All in all, the group collected 129 interviews, with a total length of 78 hours. 10 hours of interviews were filmed. The majority of the interviews are already transcribed and will soon appear on the website in their original language.

The oral history testimonies collected during the expedition provide us with a unique insight into Jewish culture and life in the years preceding World War II and during the Holocaust. The ethnographic material gathered in the Ivano-Frankivsk region also filled an important gap in the research on Slavic perceptions of Jews and popular views of Jewish customs and rituals.

A group of  eight  participants led by Hillel Kazovsky from the Hebrew University of Jerusalem and Dr. Volodymyr Lyubchenko from the Institute of History of Ukraine of the Ukrainian Academy of Sciences in Kiev conducted archival and library research in the area. In the library of the State Archives of the Ivano-Frankivsk Region they examined thirty-two local newspapers in order to find information on Jewish life in the area before World War II.

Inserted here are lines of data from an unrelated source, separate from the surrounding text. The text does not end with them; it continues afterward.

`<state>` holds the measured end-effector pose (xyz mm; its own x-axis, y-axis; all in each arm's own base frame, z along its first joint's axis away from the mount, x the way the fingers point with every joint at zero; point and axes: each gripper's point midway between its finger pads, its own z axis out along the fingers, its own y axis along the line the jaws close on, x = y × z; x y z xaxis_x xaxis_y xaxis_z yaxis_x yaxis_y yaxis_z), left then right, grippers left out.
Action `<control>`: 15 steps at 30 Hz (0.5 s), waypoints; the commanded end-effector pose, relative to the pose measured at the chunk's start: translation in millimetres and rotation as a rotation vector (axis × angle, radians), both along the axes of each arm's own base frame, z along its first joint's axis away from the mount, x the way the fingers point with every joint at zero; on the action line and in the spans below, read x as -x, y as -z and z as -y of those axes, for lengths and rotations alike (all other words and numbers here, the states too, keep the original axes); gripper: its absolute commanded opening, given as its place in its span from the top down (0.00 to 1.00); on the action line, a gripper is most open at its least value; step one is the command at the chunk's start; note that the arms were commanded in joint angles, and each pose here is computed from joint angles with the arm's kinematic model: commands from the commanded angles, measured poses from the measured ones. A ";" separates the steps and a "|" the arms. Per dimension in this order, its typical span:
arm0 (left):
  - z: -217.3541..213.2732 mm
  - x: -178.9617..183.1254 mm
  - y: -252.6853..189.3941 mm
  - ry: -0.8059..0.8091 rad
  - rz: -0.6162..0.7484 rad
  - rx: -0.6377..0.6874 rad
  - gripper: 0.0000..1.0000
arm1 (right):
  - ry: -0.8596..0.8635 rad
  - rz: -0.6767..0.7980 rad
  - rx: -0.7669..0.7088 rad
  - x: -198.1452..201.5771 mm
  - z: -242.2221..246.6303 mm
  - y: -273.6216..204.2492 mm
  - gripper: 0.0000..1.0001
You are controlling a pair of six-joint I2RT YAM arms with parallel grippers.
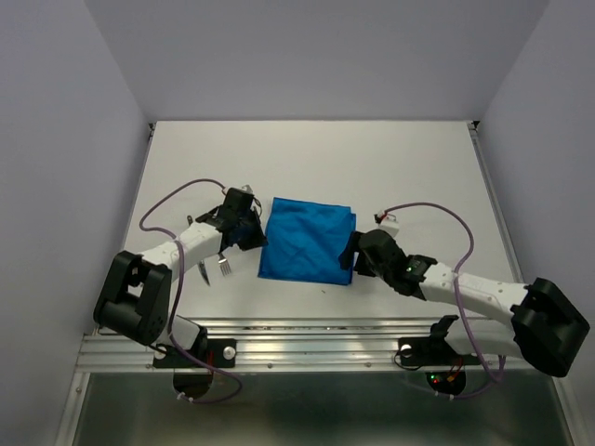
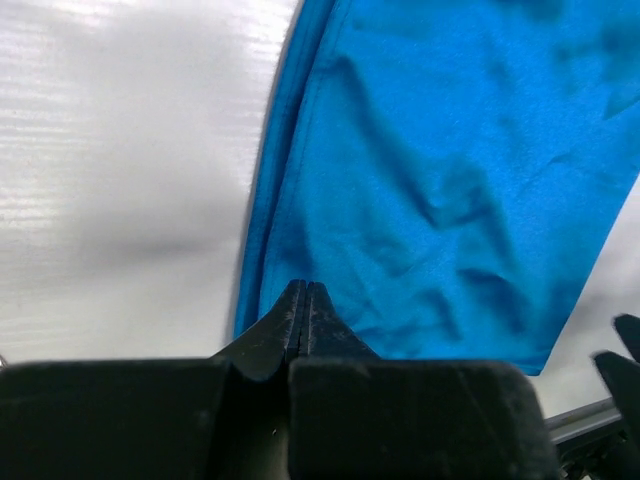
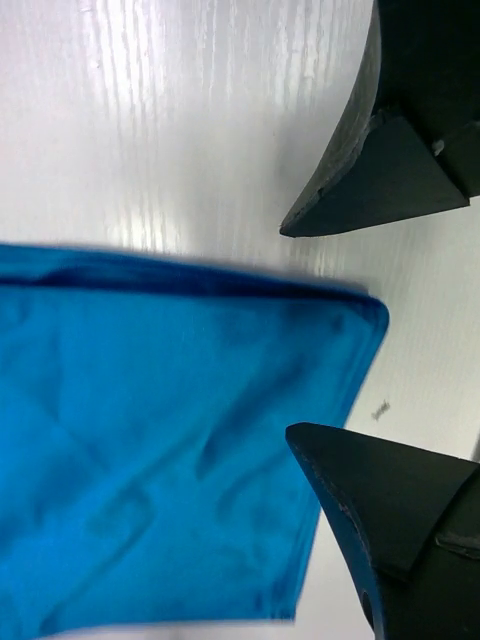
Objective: Fold the napkin into a case and place the utensils inside
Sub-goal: Smooth out the lower triangle-folded napkin at the center of the board.
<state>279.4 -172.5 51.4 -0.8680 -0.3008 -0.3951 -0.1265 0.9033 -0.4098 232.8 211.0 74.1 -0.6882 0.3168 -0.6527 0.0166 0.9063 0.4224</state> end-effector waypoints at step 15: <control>10.0 -11.7 -6.5 0.042 0.026 0.003 1.00 | -0.062 -0.089 0.051 3.5 3.5 35.1 0.93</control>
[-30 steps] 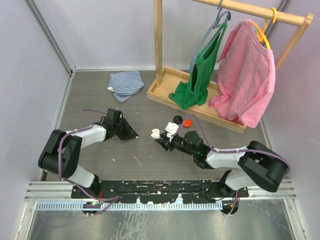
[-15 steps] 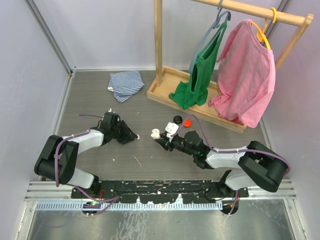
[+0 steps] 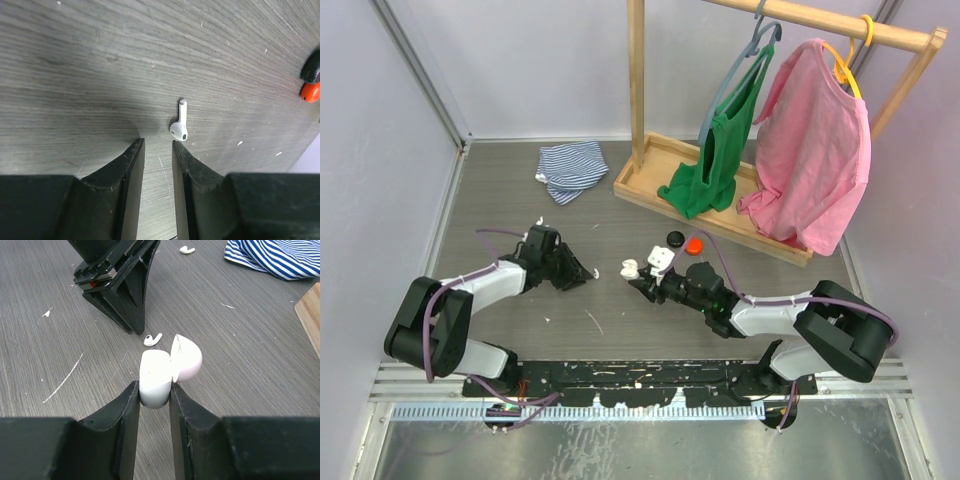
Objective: Insert the wireless bluetooth earbuds into the charging case
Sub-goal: Adjust the earbud at the center of the board.
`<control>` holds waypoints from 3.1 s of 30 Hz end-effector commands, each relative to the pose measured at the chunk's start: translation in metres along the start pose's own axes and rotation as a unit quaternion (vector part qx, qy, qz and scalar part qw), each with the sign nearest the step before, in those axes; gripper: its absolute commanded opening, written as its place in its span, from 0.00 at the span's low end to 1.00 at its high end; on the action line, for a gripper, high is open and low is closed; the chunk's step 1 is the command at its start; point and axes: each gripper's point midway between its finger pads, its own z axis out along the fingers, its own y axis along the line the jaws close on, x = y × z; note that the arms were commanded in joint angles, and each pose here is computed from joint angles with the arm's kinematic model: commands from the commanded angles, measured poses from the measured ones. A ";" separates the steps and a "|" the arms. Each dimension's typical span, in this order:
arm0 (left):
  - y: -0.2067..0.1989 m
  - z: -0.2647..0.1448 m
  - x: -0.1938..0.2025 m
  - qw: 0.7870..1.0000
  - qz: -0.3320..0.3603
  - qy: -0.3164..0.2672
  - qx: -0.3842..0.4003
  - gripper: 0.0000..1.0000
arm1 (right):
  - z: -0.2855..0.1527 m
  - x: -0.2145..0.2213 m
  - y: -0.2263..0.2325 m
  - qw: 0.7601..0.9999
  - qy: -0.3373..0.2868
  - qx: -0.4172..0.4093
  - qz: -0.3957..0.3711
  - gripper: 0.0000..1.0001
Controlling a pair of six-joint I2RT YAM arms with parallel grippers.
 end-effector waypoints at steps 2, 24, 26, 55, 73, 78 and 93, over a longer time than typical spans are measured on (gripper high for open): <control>-0.013 -0.011 -0.012 0.999 0.032 -0.034 -0.018 0.27 | 0.009 -0.024 -0.002 0.999 -0.032 -0.001 -0.015 0.01; -0.021 0.012 -0.006 0.998 0.041 -0.012 -0.035 0.20 | 0.010 -0.022 0.000 0.999 -0.026 -0.002 -0.019 0.01; -0.017 0.012 -0.004 0.999 0.036 -0.013 -0.038 0.18 | 0.010 -0.023 0.000 0.999 -0.027 -0.003 -0.020 0.01; 0.053 -0.020 0.006 0.980 -0.190 -0.059 -0.009 0.27 | 0.011 -0.023 0.003 0.999 -0.025 -0.009 -0.022 0.01; 0.052 -0.051 -0.013 0.990 -0.090 -0.087 -0.069 0.27 | 0.013 -0.021 0.005 0.999 -0.019 -0.010 -0.026 0.01; 0.043 -0.061 -0.030 0.990 -0.042 -0.096 -0.091 0.29 | 0.013 -0.021 0.005 0.999 -0.017 -0.009 -0.029 0.01; 0.003 -0.042 -0.033 0.989 0.091 -0.030 -0.114 0.44 | 0.015 -0.018 0.006 0.999 -0.011 -0.010 -0.034 0.01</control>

After reviewing the newspapers the group turned to archival materials. Upon the request of our partner organization, the Central Archives of the History of Jewish People in Jerusalem, the group examined material in the collections stored in the State Archives of the Ivano-Frankivsk Region in order to identify Jewish materials and prepare lists for copying.

A member of this group visited the Ivano-Frankivsk Regional Library and copied rare books about towns and villages of the region. These books, mostly written by the amateur historians, were published locally in small numbers and are not easily available in other places. Most of them do not mention Jews but contain essential information about the communities and their history. Twelve books were photographed (891 frames total) and this work has to be continued.

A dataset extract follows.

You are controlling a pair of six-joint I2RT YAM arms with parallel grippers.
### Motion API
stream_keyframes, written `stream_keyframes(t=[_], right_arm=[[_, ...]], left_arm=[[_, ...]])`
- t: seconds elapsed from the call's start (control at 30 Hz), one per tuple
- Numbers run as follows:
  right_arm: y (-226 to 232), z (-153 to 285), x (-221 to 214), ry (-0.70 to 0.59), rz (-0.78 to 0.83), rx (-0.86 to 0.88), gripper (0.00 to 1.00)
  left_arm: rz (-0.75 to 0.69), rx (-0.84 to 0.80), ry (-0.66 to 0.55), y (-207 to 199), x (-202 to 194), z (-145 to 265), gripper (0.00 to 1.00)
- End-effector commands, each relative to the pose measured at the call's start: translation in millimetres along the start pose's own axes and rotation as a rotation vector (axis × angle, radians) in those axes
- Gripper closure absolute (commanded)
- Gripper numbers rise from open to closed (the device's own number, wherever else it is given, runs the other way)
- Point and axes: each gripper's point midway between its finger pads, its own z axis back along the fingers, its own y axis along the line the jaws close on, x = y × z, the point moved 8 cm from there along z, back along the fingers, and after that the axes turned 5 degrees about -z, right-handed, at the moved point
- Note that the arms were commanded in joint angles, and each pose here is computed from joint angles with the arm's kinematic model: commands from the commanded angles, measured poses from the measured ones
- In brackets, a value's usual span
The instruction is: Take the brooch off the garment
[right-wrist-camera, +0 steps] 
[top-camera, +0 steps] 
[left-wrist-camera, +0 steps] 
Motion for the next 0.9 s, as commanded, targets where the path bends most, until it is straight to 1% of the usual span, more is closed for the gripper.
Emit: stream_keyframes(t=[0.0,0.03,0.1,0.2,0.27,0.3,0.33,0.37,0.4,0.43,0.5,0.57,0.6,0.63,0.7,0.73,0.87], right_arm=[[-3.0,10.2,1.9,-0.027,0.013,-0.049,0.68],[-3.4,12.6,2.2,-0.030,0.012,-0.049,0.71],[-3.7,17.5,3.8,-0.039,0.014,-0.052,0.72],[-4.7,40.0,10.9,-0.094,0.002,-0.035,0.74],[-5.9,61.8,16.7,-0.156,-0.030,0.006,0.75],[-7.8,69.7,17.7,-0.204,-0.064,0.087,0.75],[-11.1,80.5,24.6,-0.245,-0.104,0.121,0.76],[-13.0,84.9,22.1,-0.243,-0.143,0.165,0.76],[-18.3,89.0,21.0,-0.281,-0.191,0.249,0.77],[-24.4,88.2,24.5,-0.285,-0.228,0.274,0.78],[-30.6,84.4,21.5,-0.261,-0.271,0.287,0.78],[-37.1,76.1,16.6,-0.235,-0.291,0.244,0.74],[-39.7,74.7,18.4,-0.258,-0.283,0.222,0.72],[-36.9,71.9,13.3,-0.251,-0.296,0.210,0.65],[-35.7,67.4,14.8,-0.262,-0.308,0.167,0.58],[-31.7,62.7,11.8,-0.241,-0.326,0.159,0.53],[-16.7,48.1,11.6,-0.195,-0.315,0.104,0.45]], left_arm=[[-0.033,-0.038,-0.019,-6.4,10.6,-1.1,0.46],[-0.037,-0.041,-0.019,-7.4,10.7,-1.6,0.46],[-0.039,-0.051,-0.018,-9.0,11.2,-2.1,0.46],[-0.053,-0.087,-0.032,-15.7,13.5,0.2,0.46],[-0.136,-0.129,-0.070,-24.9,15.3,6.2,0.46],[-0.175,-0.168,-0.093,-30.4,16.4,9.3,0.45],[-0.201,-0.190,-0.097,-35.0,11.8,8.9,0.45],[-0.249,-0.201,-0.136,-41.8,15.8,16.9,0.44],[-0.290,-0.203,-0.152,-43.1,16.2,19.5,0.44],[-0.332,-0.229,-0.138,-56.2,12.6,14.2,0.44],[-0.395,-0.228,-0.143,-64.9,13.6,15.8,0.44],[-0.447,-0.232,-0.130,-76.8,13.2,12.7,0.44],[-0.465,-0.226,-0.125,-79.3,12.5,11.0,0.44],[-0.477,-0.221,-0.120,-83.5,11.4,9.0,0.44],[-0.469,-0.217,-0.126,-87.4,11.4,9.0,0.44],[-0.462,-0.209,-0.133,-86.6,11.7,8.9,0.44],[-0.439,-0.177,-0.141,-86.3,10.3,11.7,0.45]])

The Rabbi of the Ivano-Frankivsk region Moshe-Leib Kolesnik generously put his personal archives at the disposal of the Field School. A member of the group scanned seventeen large files from Rabbi Kolesnik's archives, which include 927 documents.  All collected materials will be uploaded into the project website.

In addition to the above mentioned activities, Dr. Vladimir Levin of the Hebrew University accompanied members of the ethnographic group as it visited nineteen towns in the Ivano-Frankivsk region (Bilshivtsi, Bolekhiv, Broshniv-Osada, Burshtyn, Dolina, Halych, Horodenka, Ezupil, Kalush, Kolomyia, Kosiv, Otyniia, Pereginsk, Pistyn, Rohatyn, Rozhniativ, Tlumach, Tysmenytsia, Yabluniv) in order to survey remnants of Jewish material culture there.  During these visits, Dr. Levin also evaluated the possibility of expanding the project's research to include these communities.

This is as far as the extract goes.